In the ensuing Rachmania press frenzy the Kensington News led with: ‘The Rachman We Knew – the man in the white suit and dark glasses. He was a legendary figure in North Kensington, a man whom everyone knew something about, but no one knew everything. His maroon Rolls PR23 was a familiar sight in the shabby streets.'

Harold Wilson recounted a Notting Hill slum anecdote in which Rachman kept a drain defective for six months, so the stench would drive out the sitting tenants. Then he asked, 'Is that what honourable members opposite mean when they say, ‘Life's better under the Conservatives'?'

But there was a good word for him in the Guardian from Bessie Kelly, an 86 year old Irish woman who had been a Rachman tenant on Powis Gardens: "He was always polite and I found him a charming man. I was shocked by these ugly rumours about him. He always showed me the utmost consideration and kindness."
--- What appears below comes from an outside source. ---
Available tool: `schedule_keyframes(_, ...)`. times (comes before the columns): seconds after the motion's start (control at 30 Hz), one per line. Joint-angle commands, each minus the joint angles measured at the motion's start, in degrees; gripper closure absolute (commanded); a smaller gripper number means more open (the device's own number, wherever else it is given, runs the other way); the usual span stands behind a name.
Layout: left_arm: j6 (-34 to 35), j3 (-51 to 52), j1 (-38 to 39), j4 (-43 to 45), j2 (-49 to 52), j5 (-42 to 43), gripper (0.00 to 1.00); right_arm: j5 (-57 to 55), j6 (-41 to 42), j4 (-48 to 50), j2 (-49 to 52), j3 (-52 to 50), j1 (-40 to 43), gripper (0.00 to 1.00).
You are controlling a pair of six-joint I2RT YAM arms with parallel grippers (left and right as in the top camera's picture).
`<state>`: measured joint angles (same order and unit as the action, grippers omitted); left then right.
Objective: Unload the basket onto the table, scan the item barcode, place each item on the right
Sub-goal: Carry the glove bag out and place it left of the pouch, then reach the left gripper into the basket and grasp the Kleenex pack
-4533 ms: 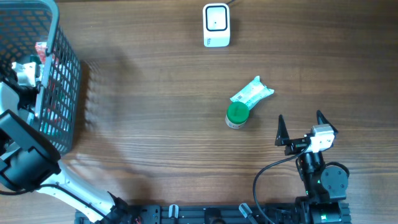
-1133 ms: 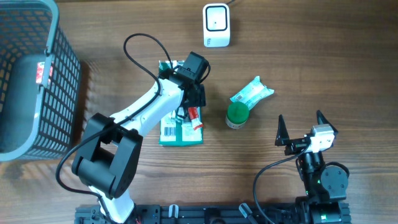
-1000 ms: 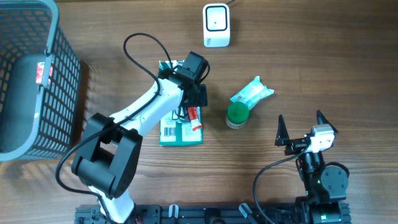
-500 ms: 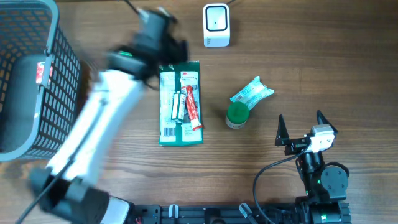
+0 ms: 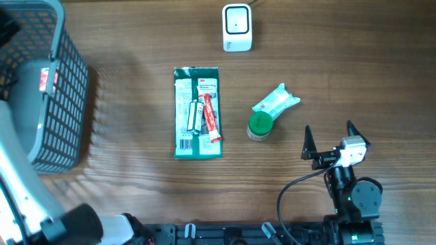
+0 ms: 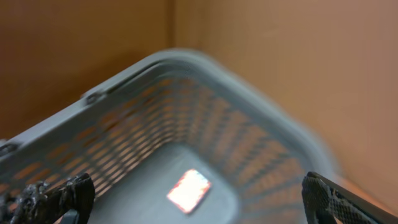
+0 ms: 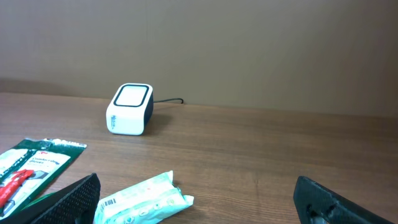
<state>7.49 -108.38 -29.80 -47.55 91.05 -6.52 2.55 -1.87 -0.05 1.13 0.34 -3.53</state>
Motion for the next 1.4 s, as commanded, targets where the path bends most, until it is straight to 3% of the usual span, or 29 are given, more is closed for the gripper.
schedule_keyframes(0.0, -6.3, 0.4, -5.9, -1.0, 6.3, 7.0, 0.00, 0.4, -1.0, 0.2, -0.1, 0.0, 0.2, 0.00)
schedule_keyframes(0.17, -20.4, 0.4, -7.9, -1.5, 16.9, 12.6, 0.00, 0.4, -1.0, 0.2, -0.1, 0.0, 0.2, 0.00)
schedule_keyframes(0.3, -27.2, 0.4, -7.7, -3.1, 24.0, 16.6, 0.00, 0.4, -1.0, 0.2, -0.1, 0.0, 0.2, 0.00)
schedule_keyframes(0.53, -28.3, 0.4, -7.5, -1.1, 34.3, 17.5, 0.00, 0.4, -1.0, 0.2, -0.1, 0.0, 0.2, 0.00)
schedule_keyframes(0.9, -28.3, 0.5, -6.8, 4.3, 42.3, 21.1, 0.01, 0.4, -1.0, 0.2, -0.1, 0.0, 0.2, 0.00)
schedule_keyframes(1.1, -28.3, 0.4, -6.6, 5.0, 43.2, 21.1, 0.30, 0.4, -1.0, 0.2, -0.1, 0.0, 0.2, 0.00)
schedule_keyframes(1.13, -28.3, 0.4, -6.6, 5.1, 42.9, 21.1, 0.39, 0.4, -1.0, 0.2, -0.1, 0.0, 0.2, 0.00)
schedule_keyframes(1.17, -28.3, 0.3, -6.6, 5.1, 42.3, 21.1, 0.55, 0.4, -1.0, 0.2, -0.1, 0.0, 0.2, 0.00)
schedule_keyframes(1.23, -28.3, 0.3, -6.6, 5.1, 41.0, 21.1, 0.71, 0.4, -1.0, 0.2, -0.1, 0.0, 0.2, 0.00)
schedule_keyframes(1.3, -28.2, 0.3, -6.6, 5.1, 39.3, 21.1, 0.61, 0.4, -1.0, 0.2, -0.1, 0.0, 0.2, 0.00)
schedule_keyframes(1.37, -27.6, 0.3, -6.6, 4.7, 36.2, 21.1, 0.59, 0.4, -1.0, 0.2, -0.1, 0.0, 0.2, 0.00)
As a result of the Profumo affair, Stephen Ward committed suicide, and Christine Keeler and Johnny Edgecombe went to prison. Lucky Gordon lived up to his name and was acquitted, and Rachman remained dead despite rumours to the contrary. Harold Macmillan resigned as Prime Minister and Harold Wilson's Labour won the 1964 election. The Milner Holland report played down Rachman and ‘Rachmanism', concluding that bad landlords were ‘not confined to persons of his type' and ‘much of what was said of him has been open to challenge on the ground that it was highly coloured.' Labour's 1965 Rent Act made it an offence to evict tenants without a court order and introduced a fair rents system in place of the Tory rent controls.